(Beginning of SUPPLIED RECORDS)

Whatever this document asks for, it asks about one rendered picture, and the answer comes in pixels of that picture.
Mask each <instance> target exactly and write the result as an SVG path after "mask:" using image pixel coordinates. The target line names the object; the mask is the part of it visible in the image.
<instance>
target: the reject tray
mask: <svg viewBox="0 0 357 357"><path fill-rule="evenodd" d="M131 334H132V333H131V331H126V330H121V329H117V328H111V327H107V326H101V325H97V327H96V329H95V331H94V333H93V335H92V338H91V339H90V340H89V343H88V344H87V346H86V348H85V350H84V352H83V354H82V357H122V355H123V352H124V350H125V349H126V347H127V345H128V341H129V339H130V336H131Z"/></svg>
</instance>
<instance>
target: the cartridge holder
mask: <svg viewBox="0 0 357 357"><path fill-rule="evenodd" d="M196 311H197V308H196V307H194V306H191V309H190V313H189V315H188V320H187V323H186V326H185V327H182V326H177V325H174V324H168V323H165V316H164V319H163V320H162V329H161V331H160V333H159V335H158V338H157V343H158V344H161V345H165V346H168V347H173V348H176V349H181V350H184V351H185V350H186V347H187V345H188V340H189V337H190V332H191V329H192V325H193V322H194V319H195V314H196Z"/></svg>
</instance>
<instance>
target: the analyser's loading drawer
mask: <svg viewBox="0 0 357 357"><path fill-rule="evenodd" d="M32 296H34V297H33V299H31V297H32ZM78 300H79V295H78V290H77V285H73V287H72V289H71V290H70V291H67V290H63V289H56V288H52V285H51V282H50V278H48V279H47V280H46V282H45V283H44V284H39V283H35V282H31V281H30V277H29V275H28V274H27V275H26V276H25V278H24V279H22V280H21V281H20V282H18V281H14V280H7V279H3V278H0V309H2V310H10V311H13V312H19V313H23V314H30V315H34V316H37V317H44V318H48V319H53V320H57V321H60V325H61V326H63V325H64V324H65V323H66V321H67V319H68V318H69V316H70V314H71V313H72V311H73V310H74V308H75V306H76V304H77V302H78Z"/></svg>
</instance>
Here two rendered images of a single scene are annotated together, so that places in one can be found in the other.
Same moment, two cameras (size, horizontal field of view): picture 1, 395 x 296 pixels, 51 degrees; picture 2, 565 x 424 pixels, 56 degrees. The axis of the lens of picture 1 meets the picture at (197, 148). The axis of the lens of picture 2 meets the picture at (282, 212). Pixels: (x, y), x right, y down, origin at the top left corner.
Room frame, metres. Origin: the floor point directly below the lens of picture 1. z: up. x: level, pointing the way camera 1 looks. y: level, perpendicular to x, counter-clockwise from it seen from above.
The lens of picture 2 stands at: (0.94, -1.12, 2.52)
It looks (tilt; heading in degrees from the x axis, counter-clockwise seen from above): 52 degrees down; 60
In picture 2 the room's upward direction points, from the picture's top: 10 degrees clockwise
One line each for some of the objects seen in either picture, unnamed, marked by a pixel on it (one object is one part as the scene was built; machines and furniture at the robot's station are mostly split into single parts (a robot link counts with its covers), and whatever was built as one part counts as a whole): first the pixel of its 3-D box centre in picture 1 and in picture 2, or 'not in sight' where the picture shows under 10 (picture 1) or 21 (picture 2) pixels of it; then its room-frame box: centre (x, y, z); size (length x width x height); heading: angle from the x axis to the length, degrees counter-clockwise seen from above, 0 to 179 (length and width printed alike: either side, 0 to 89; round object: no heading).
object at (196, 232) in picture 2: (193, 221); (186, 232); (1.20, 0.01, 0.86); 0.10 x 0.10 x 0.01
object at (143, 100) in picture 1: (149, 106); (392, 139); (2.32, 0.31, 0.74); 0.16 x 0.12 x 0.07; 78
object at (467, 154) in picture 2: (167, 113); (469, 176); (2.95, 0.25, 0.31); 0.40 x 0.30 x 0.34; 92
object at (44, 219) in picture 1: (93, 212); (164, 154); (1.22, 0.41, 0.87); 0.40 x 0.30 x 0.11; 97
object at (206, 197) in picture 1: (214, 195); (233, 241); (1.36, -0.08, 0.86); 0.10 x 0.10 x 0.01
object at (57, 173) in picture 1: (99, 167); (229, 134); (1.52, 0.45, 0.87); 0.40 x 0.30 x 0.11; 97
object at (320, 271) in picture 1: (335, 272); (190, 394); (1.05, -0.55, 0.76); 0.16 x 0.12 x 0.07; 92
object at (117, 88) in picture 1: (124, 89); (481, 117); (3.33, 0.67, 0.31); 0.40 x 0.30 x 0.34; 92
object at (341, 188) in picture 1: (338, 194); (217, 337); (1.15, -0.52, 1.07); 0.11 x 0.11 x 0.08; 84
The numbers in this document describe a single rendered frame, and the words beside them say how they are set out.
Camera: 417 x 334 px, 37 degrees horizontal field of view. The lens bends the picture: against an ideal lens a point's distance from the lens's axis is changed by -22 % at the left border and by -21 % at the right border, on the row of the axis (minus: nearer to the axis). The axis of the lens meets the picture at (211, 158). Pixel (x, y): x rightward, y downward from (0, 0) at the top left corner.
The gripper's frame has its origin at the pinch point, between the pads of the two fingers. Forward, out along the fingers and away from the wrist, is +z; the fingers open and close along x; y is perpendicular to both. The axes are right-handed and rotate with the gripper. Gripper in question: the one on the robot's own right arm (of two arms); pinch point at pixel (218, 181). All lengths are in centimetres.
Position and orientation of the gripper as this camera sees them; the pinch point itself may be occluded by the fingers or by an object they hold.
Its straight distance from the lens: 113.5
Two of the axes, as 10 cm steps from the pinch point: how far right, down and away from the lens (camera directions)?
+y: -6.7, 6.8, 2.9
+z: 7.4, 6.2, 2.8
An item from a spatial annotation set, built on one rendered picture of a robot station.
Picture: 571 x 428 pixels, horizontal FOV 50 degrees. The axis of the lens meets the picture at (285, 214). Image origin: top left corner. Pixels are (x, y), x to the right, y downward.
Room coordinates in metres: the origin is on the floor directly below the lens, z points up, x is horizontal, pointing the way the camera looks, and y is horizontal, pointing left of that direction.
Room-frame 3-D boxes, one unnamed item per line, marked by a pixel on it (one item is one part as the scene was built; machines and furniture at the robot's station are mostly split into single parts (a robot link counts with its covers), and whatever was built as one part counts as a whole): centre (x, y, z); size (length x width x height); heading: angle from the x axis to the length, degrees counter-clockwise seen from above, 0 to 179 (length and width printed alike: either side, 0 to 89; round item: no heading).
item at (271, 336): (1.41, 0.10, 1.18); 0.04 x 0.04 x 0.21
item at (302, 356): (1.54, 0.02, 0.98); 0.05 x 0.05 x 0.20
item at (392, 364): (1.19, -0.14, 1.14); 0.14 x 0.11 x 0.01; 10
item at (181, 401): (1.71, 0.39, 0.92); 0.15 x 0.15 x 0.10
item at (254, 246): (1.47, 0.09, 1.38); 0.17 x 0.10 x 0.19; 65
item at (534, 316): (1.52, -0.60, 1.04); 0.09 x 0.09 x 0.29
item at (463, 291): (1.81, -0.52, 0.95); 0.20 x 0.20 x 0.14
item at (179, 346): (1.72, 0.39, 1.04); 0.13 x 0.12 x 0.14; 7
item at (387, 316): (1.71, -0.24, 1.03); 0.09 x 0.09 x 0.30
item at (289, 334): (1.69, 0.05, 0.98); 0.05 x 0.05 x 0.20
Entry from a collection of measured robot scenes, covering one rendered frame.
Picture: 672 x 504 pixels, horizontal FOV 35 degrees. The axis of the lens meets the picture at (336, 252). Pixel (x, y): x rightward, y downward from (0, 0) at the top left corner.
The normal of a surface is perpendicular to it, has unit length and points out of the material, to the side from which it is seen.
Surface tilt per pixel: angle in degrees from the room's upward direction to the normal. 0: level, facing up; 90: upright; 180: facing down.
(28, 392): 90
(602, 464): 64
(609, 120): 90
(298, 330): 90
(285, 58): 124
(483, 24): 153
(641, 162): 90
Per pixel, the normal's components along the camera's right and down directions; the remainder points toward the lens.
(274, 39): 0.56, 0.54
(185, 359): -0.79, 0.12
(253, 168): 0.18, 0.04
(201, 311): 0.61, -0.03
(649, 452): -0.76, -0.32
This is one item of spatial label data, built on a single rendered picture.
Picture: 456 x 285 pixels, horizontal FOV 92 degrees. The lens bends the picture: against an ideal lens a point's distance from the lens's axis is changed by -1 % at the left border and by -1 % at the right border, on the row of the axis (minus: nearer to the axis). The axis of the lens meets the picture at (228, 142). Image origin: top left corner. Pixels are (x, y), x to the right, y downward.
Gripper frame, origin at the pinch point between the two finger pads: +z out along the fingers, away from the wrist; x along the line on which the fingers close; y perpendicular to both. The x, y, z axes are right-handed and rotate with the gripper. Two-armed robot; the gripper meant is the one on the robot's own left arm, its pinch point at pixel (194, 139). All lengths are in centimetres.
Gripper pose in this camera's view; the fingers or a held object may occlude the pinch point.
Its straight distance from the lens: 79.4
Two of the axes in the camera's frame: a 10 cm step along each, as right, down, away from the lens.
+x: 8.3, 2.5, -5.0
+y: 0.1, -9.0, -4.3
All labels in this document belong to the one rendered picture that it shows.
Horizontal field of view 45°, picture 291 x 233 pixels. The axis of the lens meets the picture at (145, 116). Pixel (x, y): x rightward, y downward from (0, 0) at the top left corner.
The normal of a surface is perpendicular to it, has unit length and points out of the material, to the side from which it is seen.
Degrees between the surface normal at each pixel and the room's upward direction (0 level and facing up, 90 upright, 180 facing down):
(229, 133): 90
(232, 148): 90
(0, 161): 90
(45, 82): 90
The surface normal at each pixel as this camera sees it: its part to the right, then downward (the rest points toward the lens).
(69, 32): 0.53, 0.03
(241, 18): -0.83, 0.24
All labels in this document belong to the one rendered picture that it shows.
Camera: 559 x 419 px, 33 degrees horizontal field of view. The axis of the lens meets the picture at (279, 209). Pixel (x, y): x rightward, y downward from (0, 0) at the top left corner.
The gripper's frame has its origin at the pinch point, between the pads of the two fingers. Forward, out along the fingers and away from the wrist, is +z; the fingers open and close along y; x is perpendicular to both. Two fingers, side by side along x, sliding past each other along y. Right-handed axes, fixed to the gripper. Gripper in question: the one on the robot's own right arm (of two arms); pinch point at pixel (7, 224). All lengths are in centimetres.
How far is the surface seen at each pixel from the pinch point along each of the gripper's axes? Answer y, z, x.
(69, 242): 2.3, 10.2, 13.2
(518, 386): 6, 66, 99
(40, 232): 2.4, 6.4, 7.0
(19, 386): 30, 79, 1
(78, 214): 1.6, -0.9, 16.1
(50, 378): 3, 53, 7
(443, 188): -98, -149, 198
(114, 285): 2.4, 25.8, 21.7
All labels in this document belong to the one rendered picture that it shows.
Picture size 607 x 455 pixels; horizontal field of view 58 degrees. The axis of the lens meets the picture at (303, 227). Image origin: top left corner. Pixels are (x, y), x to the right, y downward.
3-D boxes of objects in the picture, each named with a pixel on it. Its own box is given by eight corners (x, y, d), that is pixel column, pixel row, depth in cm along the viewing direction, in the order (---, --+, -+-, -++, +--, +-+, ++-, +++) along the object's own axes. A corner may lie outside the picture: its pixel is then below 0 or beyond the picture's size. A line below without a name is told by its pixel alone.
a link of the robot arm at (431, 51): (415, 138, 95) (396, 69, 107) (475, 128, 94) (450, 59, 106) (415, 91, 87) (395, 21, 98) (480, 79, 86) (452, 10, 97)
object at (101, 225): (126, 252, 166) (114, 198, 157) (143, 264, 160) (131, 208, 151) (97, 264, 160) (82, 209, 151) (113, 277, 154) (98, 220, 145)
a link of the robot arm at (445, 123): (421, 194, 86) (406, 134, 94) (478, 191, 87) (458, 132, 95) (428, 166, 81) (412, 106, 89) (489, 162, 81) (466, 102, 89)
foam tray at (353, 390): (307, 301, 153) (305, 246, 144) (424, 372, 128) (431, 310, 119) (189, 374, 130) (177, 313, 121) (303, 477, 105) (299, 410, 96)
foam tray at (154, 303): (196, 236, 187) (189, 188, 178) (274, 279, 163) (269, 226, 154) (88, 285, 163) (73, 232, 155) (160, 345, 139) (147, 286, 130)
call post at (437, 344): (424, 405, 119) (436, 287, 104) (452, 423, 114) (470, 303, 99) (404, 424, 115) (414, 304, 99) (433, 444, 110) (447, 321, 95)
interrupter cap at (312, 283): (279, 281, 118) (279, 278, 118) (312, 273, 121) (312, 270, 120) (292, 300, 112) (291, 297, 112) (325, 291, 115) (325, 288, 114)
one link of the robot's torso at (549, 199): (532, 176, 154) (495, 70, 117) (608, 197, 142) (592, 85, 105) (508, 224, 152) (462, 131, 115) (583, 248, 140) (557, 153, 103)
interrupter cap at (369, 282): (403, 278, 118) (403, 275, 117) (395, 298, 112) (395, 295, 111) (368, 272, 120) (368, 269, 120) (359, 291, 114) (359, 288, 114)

(End of SUPPLIED RECORDS)

§ **TASK ITEM**: Retype the portion of the data above that starts on the line with "(466, 102, 89)" and finishes on the line with "call post at", including both of those lines.

§ **SOLUTION BELOW**:
a link of the robot arm at (445, 123): (421, 194, 86) (406, 134, 94) (478, 191, 87) (458, 132, 95) (428, 166, 81) (412, 106, 89) (489, 162, 81) (466, 102, 89)
foam tray at (353, 390): (307, 301, 153) (305, 246, 144) (424, 372, 128) (431, 310, 119) (189, 374, 130) (177, 313, 121) (303, 477, 105) (299, 410, 96)
foam tray at (154, 303): (196, 236, 187) (189, 188, 178) (274, 279, 163) (269, 226, 154) (88, 285, 163) (73, 232, 155) (160, 345, 139) (147, 286, 130)
call post at (437, 344): (424, 405, 119) (436, 287, 104) (452, 423, 114) (470, 303, 99) (404, 424, 115) (414, 304, 99) (433, 444, 110) (447, 321, 95)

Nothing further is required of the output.